- Work to be completed -
Please return each record exactly, leaving nothing out.

- Record set -
= Beginning of Section =

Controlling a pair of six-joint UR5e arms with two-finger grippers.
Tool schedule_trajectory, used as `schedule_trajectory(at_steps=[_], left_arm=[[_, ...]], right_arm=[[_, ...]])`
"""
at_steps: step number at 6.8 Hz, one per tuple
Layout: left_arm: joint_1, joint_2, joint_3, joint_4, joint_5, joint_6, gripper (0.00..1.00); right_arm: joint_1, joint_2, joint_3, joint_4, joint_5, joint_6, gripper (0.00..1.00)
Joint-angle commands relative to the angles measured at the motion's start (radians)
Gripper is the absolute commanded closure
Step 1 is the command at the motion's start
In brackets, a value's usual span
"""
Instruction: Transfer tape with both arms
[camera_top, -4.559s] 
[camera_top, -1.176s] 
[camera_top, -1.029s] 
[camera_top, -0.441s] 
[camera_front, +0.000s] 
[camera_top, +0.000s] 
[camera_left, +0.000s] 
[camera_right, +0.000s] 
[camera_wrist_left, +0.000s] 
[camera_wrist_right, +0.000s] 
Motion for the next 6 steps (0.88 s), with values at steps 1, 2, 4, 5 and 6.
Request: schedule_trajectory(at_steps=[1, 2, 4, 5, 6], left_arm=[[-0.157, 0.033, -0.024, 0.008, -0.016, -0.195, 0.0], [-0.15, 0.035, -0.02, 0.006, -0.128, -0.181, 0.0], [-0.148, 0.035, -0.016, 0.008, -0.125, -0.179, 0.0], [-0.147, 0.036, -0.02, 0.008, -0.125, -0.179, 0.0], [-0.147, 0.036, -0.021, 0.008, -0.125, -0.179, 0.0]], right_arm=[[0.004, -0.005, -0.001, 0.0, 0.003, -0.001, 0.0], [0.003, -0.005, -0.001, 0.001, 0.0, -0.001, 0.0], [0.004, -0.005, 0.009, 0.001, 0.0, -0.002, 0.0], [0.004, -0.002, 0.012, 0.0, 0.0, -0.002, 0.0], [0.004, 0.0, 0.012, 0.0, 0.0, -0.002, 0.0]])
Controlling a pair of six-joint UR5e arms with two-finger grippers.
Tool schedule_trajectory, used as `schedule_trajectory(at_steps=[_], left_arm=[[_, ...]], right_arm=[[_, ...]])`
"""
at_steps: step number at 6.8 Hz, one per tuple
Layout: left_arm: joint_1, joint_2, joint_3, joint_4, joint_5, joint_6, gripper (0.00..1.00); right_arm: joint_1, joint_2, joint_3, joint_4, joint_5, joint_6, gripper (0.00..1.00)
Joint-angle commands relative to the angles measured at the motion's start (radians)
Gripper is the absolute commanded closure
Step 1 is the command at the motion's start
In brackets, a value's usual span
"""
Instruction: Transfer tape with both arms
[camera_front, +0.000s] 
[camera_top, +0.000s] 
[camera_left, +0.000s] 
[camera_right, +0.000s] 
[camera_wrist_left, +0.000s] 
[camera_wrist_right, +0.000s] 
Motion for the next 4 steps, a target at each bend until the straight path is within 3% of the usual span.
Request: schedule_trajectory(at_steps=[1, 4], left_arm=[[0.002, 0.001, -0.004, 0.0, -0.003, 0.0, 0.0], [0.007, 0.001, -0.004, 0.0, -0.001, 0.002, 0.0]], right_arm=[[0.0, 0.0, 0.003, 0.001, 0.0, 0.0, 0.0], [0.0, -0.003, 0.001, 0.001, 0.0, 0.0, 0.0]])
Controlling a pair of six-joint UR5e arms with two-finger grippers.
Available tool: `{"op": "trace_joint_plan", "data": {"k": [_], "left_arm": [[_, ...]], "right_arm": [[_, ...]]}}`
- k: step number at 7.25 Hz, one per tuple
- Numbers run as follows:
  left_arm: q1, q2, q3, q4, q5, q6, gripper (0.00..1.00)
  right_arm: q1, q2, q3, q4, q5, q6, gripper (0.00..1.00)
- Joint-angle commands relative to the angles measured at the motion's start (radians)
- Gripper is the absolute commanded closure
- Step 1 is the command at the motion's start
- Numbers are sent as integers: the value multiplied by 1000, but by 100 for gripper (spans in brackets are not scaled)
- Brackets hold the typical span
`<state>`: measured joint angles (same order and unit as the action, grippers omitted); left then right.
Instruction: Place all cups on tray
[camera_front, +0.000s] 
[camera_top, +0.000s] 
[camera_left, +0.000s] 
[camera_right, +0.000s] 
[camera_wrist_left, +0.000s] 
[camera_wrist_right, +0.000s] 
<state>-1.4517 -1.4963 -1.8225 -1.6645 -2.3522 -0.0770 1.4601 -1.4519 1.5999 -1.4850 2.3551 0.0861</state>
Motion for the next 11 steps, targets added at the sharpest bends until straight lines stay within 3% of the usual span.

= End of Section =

- Task output -
Controlling a pair of six-joint UR5e arms with two-finger grippers.
Tool schedule_trajectory, used as `schedule_trajectory(at_steps=[_], left_arm=[[_, ...]], right_arm=[[_, ...]])`
"""
at_steps: step number at 6.8 Hz, one per tuple
Layout: left_arm: joint_1, joint_2, joint_3, joint_4, joint_5, joint_6, gripper (0.00..1.00); right_arm: joint_1, joint_2, joint_3, joint_4, joint_5, joint_6, gripper (0.00..1.00)
Joint-angle commands relative to the angles measured at the motion's start (radians)
Gripper is the absolute commanded closure
Step 1 is the command at the motion's start
In brackets, a value's usual span
"""
Instruction: Transfer tape with both arms
[camera_top, -4.559s] 
[camera_top, -1.176s] 
[camera_top, -1.029s] 
[camera_top, -0.441s] 
[camera_front, +0.000s] 
[camera_top, +0.000s] 
[camera_left, +0.000s] 
[camera_right, +0.000s] 
[camera_wrist_left, +0.000s] 
[camera_wrist_right, +0.000s] 
Motion for the next 6 steps (0.88 s), with values at steps 1, 2, 4, 5 and 6.
Request: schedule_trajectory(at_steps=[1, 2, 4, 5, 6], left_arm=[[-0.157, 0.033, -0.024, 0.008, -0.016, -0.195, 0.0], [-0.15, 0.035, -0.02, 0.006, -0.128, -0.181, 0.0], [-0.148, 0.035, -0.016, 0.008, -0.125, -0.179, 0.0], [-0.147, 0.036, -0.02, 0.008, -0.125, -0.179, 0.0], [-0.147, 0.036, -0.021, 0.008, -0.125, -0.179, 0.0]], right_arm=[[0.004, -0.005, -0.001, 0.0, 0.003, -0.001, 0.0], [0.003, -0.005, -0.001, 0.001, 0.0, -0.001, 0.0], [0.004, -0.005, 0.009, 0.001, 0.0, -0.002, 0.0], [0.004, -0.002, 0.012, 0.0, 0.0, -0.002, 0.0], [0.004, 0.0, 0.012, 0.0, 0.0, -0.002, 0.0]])
Controlling a pair of six-joint UR5e arms with two-finger grippers.
Tool schedule_trajectory, used as `schedule_trajectory(at_steps=[_], left_arm=[[_, ...]], right_arm=[[_, ...]])`
"""
at_steps: step number at 6.8 Hz, one per tuple
Layout: left_arm: joint_1, joint_2, joint_3, joint_4, joint_5, joint_6, gripper (0.00..1.00); right_arm: joint_1, joint_2, joint_3, joint_4, joint_5, joint_6, gripper (0.00..1.00)
Joint-angle commands relative to the angles measured at the motion's start (radians)
Gripper is the absolute commanded closure
Step 1 is the command at the motion's start
In brackets, a value's usual span
"""
Instruction: Transfer tape with both arms
[camera_front, +0.000s] 
[camera_top, +0.000s] 
[camera_left, +0.000s] 
[camera_right, +0.000s] 
[camera_wrist_left, +0.000s] 
[camera_wrist_right, +0.000s] 
Motion for the next 4 steps, a target at each bend until the straight path is within 3% of the usual span.
Request: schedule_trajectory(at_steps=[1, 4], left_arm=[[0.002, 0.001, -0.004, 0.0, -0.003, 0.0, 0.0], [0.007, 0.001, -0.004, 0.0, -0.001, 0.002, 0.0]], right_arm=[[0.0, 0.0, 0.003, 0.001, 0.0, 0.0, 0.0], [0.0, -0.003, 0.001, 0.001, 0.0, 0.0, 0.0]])
Controlling a pair of six-joint UR5e arms with two-finger grippers.
Available tool: `{"op": "trace_joint_plan", "data": {"k": [_], "left_arm": [[_, ...]], "right_arm": [[_, ...]]}}`
- k: step number at 7.25 Hz, one per tuple
- Numbers run as follows:
  left_arm: q1, q2, q3, q4, q5, q6, gripper (0.00..1.00)
  right_arm: q1, q2, q3, q4, q5, q6, gripper (0.00..1.00)
- Joint-angle commands relative to the angles measured at the motion's start (radians)
- Gripper is the absolute commanded closure
- Step 1 is the command at the motion's start
- Numbers are sent as integers: the value multiplied by 1000, but by 100 for gripper (spans in brackets are not scaled)
- Brackets hold the typical span
`<state>`: measured joint angles (same order and unit as the action, grippers omitted); left then right.
Instruction: Place all cups on tray
[camera_front, +0.000s] 
[camera_top, +0.000s] 
[camera_left, +0.000s] 
[camera_right, +0.000s] 
[camera_wrist_left, +0.000s] 
[camera_wrist_right, +0.000s] 
<state>-1.4517 -1.4963 -1.8225 -1.6645 -2.3522 -0.0770 1.4601 -1.4519 1.5999 -1.4850 2.3551 0.0861</state>
Motion for the next 11 steps, targets added at the sharpest bends until straight lines stay within 3% of the usual span.

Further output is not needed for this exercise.